• _DATA EXCERPT_:
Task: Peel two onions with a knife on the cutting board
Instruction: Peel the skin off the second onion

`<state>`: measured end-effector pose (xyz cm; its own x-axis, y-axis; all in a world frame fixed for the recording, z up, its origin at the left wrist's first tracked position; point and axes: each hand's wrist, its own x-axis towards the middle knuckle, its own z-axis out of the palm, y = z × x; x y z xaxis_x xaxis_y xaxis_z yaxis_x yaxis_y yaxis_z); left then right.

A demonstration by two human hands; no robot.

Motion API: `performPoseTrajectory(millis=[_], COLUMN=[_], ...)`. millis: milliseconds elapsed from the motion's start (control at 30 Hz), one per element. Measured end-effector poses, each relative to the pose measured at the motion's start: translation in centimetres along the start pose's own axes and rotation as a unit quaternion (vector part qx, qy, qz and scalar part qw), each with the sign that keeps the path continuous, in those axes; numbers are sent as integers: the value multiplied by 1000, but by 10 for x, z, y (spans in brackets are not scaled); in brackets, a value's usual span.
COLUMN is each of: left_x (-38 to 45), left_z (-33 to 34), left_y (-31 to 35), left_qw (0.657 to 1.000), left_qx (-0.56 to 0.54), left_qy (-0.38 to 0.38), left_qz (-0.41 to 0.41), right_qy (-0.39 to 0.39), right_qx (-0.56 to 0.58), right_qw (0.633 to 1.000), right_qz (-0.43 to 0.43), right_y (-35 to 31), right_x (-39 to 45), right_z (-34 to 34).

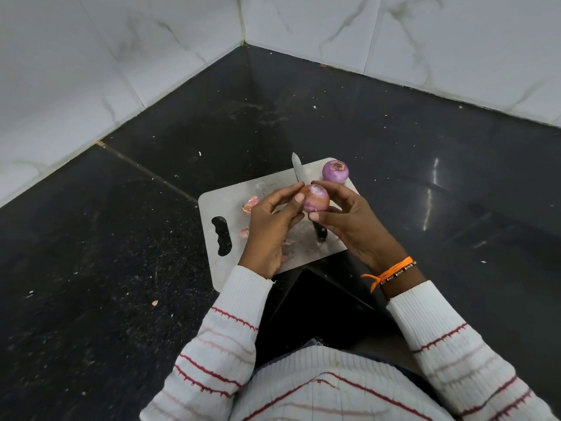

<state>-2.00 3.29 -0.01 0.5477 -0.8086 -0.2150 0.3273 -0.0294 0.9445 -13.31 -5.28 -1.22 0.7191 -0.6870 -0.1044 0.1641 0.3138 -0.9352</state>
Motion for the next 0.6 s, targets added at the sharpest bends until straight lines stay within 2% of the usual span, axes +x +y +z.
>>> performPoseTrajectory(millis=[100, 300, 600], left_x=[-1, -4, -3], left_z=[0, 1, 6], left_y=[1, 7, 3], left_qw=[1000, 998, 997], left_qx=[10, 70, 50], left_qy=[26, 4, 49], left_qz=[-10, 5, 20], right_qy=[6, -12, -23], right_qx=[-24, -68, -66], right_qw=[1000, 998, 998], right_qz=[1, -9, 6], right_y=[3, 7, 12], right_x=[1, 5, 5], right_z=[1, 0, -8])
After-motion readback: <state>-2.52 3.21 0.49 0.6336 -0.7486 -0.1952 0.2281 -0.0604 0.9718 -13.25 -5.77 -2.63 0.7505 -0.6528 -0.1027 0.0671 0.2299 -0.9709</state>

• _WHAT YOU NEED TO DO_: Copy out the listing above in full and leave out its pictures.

• _OUTPUT OF THE EXERCISE_:
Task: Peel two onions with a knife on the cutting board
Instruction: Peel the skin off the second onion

`<state>`: measured end-effector pose (xyz cm; its own x-axis, y-axis; all in a world frame fixed for the recording, z up, its origin at the left wrist's first tracked position; point and axes: each hand's wrist, its own x-axis towards the middle knuckle, its own z-axis out of the palm, y = z × x; x y z xaxis_x xaxis_y xaxis_z yaxis_x yaxis_y yaxis_z); left then right.

A demonstration by two human hands; no robot.

Motion API: `performPoseTrajectory(millis=[_], COLUMN=[_], ...)`. millis: milliseconds elapsed from the motion's start (control at 30 Hz), one per element. Measured end-effector poses, each relative to the pose measured at the motion's start: translation in centimetres along the start pose's own axes and rotation as a unit quaternion (vector part qx, qy, qz and scalar part qw), each with the sign that keeps the path continuous, in those axes; numbers are sent as integers: the value multiplied by 1000, but by 10 for x, z, y (spans in brackets are not scaled); in brackets, a value's usual span.
COLUMN is each of: left_x (-38 to 45), left_z (-33 to 34), left_y (-31 to 35), left_qw (0.657 to 1.000), left_qx (-0.56 to 0.54), left_qy (-0.38 to 0.38), left_qz (-0.41 to 0.41), right_qy (-0.39 to 0.39), right_qx (-0.56 to 0.58), right_qw (0.633 to 1.000), right_qz (-0.43 to 0.43), right_y (-35 to 31), right_x (-39 to 45), right_z (-34 to 34).


<state>-2.00 3.29 -0.01 0.5477 -0.8086 -0.2150 0.3273 -0.0294 0.9445 -13.31 -5.28 -1.22 0.7191 -0.6870 -0.1044 0.1641 0.3138 -0.9352</state>
Motion for the next 0.6 s, targets added at the sharpest bends until straight lines stay within 2% of the usual span, axes +x +y +z.
>>> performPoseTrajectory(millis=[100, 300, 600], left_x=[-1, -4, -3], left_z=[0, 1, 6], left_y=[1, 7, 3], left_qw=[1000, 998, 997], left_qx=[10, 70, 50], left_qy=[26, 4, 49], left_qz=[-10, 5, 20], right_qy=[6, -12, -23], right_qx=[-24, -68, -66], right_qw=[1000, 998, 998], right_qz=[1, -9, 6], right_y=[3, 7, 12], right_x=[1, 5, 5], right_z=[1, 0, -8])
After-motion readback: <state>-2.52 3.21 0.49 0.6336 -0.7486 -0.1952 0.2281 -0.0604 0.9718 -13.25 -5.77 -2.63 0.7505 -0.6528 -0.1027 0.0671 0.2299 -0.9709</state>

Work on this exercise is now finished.